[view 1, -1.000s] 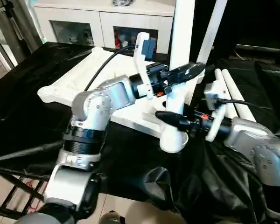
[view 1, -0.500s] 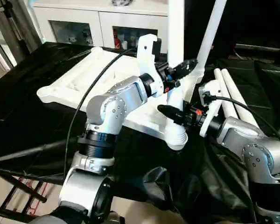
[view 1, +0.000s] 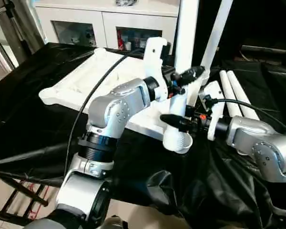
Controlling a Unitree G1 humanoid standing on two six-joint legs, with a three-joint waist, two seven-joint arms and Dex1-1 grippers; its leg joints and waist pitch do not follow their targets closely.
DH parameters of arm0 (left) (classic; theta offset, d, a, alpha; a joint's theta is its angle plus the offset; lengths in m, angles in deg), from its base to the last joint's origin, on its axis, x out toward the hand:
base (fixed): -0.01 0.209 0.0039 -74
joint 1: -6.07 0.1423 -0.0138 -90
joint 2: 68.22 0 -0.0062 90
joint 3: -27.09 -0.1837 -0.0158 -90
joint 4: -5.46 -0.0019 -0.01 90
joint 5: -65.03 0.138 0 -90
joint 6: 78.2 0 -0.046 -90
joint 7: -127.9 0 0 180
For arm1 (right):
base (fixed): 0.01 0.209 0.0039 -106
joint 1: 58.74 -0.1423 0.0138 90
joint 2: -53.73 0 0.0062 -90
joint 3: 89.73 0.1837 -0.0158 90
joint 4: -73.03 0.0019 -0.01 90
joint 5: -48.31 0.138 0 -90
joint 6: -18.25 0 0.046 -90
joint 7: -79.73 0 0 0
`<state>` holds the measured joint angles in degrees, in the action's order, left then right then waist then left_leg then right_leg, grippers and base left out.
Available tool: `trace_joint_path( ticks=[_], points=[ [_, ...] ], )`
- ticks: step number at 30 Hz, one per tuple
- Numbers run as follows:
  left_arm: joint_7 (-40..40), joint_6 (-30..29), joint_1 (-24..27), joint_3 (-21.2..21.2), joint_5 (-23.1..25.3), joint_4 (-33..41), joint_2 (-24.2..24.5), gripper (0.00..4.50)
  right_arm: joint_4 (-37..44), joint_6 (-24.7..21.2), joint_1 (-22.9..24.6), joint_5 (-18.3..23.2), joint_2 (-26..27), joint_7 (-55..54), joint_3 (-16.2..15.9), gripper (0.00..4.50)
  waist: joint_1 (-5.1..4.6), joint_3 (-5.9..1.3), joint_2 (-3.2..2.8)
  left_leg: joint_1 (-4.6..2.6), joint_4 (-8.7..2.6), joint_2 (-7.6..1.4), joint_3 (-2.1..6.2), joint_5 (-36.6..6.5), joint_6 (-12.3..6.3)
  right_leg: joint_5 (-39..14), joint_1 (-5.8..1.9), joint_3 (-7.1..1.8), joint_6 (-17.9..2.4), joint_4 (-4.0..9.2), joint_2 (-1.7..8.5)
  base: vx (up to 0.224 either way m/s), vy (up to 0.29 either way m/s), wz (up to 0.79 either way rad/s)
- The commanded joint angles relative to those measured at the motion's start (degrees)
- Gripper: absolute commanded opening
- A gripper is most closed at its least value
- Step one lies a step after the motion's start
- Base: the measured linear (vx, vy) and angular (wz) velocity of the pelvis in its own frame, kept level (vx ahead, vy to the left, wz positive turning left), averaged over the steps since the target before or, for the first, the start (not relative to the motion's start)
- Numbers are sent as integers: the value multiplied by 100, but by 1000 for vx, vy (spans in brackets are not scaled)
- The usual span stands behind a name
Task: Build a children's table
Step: Pick table leg
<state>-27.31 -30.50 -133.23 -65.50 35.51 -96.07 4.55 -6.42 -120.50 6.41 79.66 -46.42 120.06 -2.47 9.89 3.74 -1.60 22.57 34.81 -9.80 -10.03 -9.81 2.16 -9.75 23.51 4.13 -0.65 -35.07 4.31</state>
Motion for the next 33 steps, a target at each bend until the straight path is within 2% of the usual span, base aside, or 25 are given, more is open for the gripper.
trace_joint_path(
  ticks=[1, 16, 18, 20, 24, 33],
  points=[
    [-9, 1, -29, -14, 96, 44, 84, 182, 62, -92, -116, 163, -59, 151, -38, 266, 21, -482, 105, -80, -351, -281, 127, -756, -143, -1371, -337, -261, -824, 433, 445, 0, 0, 0],
    [90, -43, -105, 115, -44, 42, 44, 182, -44, -284, -46, 222, -42, 179, -12, 266, 23, -484, 97, -79, -351, -282, 131, -762, -138, -1401, -339, -253, -832, 435, 438, 0, 0, 0],
    [92, -36, -114, 124, -36, 28, 47, 182, -41, -276, -40, 211, -28, 187, -4, 294, 22, -484, 99, -78, -350, -280, 131, -753, -138, -1371, -340, -252, -834, 432, 438, 0, 0, 0],
    [102, -34, -122, 130, -37, 20, 49, 182, -32, -279, -28, 224, -16, 203, 6, 294, 23, -486, 93, -79, -348, -280, 130, -766, -140, -1376, -340, -254, -838, 432, 439, 0, 0, 0],
    [137, -55, -132, 135, -55, 15, 52, 182, -19, -231, -22, 181, -11, 156, 18, 330, 24, -486, 91, -75, -347, -280, 132, -741, -146, -1301, -343, -254, -872, 424, 438, 0, 0, 0],
    [239, -154, -91, 131, -135, 122, 45, 181, -77, -314, -8, 209, 29, 146, 48, 336, 26, -490, 92, -80, -347, -281, 131, -748, -136, -1308, -342, -254, -883, 421, 441, 0, 0, 0]
  ],
)
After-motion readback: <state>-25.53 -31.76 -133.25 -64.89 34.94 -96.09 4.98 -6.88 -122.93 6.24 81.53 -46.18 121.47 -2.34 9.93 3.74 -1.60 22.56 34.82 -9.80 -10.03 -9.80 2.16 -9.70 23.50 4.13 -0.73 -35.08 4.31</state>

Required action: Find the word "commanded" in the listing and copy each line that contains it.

Response to this task:
- The commanded joint angles relative to those measured at the motion's start (degrees)
- Gripper: absolute commanded opening

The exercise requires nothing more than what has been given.